## [Task description]
Copy out each line of the listing below that contains the word "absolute".

## [Data section]
+---+
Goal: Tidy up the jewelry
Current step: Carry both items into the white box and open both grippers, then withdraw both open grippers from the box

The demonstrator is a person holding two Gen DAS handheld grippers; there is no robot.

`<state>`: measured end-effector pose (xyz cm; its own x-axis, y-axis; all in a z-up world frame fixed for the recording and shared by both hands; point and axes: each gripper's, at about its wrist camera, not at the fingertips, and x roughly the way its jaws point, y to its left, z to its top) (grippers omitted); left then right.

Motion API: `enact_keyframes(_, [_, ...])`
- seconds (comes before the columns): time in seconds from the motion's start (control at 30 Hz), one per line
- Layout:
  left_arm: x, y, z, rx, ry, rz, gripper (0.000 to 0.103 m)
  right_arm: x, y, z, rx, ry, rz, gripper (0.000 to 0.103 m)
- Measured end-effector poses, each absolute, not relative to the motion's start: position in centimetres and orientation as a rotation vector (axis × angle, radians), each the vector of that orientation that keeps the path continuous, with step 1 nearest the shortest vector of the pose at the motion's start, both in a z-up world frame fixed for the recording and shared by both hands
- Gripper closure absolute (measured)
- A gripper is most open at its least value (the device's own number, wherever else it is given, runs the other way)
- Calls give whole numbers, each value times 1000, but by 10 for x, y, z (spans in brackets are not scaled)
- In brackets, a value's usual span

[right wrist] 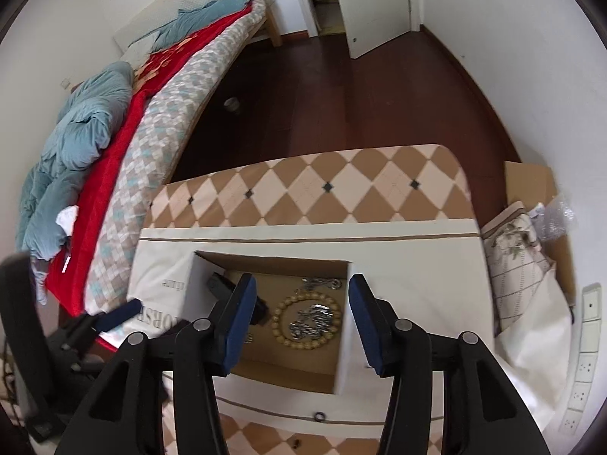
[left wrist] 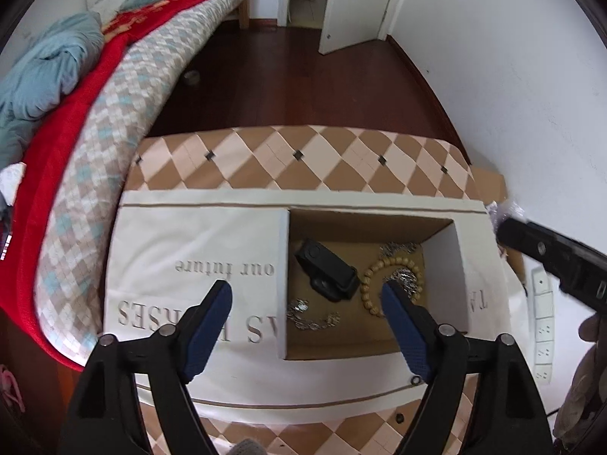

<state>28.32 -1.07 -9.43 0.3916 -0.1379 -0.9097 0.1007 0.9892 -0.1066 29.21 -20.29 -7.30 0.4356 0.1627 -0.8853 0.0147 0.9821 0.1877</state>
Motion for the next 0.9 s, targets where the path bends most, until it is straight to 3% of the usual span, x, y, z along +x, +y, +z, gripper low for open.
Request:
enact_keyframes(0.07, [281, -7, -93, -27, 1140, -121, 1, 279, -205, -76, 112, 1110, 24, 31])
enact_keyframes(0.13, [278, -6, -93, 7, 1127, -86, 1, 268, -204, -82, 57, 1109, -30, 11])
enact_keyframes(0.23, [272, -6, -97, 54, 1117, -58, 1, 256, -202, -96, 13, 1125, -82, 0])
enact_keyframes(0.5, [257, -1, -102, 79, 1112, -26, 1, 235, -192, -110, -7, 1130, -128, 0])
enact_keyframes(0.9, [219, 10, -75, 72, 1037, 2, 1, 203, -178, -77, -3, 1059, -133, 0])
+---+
## [Answer box]
- Measured end-effector poses, each absolute, not relative to the motion's start: position in centimetres and orientation as a rotation vector (axis × angle, radians), each the vector of that orientation that keeps the path continuous, with step 1 nearest the shortest vector of the pose at the motion's start, both in a z-up world frame fixed for the recording and shared by both hands
- Gripper closure absolute (measured)

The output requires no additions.